Liking cljdoc? Tell your friends :D

Playing with Primes in Clojure

My friend Andrew recently dicovered the joys of programming, and shared his cool Python code for testing numbers for primality. I wanted to encourage this enthusiasm, and make sure that he learned about functional programming before his mind got too stuck in the ruts of C-style imperative code (which makes up the bulk of examples out there), so I decided to play around with writing some of my own examples for him.
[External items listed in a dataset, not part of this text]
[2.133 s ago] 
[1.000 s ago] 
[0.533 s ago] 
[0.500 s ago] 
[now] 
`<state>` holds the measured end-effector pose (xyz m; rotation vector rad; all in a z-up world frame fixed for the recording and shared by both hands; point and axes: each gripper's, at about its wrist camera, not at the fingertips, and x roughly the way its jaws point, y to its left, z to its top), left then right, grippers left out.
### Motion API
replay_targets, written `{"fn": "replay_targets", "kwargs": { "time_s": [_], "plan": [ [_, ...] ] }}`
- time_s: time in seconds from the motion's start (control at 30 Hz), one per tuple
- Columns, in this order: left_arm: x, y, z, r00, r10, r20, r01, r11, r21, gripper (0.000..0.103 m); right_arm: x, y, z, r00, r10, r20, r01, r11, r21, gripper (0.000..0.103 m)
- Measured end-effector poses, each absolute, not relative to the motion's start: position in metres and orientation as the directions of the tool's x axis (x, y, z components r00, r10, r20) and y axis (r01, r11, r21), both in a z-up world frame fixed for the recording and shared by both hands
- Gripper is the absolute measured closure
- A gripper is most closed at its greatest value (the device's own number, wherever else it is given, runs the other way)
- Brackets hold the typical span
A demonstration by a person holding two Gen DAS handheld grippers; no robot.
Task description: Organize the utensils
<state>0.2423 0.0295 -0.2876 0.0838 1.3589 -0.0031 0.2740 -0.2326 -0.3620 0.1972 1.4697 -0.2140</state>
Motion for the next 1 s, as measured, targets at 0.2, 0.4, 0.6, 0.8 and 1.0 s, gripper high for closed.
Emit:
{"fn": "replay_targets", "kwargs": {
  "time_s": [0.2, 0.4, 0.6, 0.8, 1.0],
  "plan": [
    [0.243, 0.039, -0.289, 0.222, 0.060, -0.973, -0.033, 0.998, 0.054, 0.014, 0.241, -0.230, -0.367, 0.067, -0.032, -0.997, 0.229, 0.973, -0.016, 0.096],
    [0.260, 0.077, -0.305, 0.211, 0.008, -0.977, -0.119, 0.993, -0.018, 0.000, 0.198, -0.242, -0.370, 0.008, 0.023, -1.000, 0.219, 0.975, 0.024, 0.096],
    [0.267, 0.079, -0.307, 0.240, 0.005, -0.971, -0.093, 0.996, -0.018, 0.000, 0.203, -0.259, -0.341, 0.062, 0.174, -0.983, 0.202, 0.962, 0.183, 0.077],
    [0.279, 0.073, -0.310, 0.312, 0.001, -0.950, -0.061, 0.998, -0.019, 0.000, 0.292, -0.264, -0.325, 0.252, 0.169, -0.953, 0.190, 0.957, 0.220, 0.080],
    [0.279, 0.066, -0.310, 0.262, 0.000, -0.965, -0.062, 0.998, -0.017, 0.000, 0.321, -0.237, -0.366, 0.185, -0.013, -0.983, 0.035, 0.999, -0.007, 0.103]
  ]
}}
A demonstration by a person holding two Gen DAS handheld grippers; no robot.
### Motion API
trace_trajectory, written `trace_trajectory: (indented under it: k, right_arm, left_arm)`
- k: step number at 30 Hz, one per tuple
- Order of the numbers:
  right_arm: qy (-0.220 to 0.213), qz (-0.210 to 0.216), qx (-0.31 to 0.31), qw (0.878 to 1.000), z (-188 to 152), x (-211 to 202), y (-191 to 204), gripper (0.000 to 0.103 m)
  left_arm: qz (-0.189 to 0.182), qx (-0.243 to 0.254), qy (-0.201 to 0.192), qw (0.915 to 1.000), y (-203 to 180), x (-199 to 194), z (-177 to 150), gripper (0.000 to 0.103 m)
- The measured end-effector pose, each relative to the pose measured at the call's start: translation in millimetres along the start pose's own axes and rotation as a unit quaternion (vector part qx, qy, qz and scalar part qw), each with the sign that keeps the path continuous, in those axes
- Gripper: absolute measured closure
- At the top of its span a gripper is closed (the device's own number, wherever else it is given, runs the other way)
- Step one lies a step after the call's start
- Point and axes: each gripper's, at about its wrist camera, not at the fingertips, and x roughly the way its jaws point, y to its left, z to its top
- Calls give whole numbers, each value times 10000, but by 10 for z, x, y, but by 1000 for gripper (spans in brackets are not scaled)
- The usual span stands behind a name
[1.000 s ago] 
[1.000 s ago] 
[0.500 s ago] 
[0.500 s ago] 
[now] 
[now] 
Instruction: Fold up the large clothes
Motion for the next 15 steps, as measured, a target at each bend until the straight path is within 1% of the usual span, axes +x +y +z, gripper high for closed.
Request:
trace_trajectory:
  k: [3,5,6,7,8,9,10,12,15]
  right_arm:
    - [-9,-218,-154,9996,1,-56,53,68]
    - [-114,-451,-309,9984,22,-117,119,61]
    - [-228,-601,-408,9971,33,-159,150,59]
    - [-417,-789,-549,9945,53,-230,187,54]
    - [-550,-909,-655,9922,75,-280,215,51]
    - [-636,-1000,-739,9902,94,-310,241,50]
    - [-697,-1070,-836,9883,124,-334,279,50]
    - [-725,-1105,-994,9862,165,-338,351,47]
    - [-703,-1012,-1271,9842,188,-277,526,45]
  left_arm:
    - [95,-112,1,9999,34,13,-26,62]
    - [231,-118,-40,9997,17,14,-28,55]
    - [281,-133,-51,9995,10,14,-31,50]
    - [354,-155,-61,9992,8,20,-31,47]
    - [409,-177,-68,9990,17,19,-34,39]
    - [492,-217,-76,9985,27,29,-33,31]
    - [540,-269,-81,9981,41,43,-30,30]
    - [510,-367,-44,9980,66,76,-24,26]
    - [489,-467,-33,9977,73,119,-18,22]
I think one of the best languages for exploring functional programming today is probably Racket, but I haven't had time to learn that yet myself. The pinnacle in many ways is Haskell but that's not nearly as approachable, and I would be even more lost trying to introduce someone there. But I have had the privilege of using Clojure for my professional work for the past several years, and find it a lovely, practical modern Lisp with a focus on simplicity and functional programming, and with a great interoperability story for the Java Virtual Machine environment, which is the indutrial-strength platform we use to deliver our products. (It's also been perfect for my open-source projects in areas like light show control and DJ performance synchronization.) So I'm well equipped to guide a tour through finding prime numbers in Clojure!

Building Blocks

Since Clojure is a Lisp, it looks very different than C-like languages (including Python). The first thing to get used to is that pretty much everything is an expression, formed by grouping a list of symbols inside parentheses. The first symbol specifies what you want to do and is generally a function name (or a macro, or a special form, but we won't need to worry about those details in this discussion). Then you follow that with what you want to do it to. So for example, to divide 10 by 2, you would write:

(/ 10 2)

And you would see the result, 5. Not too surprising. A bit more surprising is what happens if you try dividing 10 by 3 (from now on, to save space in these examples, I am going to show what I type at the Clojure REPL prompt, followed by a comment prefixed with ;; => that shows the response):

(/ 10 3)
;; => 10/3

Wait, 10/3, what witchcraft is this? It didn't give me an answer, or at least not the kind I expected! In fact, Clojure is biased towards retaining as much precision as possible, so when you ask it to perform a division whose result does not have an exact integer representation, it returns a rational value which is exactly equal to what you wanted. You can continue to use that result in further mathematical operations with no loss of precision, or you can tell Clojure you want a floating-point approximation of the result, like you would get in most languages, like so:

(float (/ 10 3))
;; => 3.3333333

So, for finding primes, what we want to know is whether a number evenly divides another. The rem function helps with that, giving us the remainder:

(rem 10 2)
;; => 0

(rem 10 3)
;; => 1

We can combine that with the zero? predicate (a predicate is a function that returns true or false given its input) to build up our test for whether one number evenly divides another:

(zero? (rem 10 3))
false

(zero? (rem 10 2))
true

Building our Own Blocks

Great, we get true when the second number evenly divides the first, and false otherwise. This is useful enough that I want to give it a name, to be able to use it in other expressions. So I will define it as a function, using the defn macro:

(defn divides?
  "Returns true when the numerator can be evenly divided by the
  denominator."
  [numerator denominator]
  (zero? (rem numerator denominator)))
;; => #'user/divides?

There is a little more structure to this than we've encountered so far, but hopefully it's still easy enough to figure out what is going on. We are defining a new function named divides?. The string that follows the function name is an optional "doc string", which helps explain how to use the function, both when reading the definition, and also when you are typing at the REPL (this word comes from "Read, Eval, Print, Loop", the core of interactive programming with a Lisp like Clojure). At a REPL prompt you can type (doc divides?) and get that explanatory text:

(doc divides?)
;; => -------------------------
;; => user/divides?
;; => ([numerator denominator])
;; =>   Returns true when the numerator can be evenly divided by the
;; =>   denominator.

Following the doc string is the parameter list, which specifies what the function expects to be given when called, in our case two values which we name numerator and denominator. And then finally, the last line is the actual body of the function, which uses the zero? predicate and rem function as we did in our earlier examples. The return value we saw at the REPL simply reported that the function divides? had been created in the user namespace, which goes a bit far afield from what we are talking about today.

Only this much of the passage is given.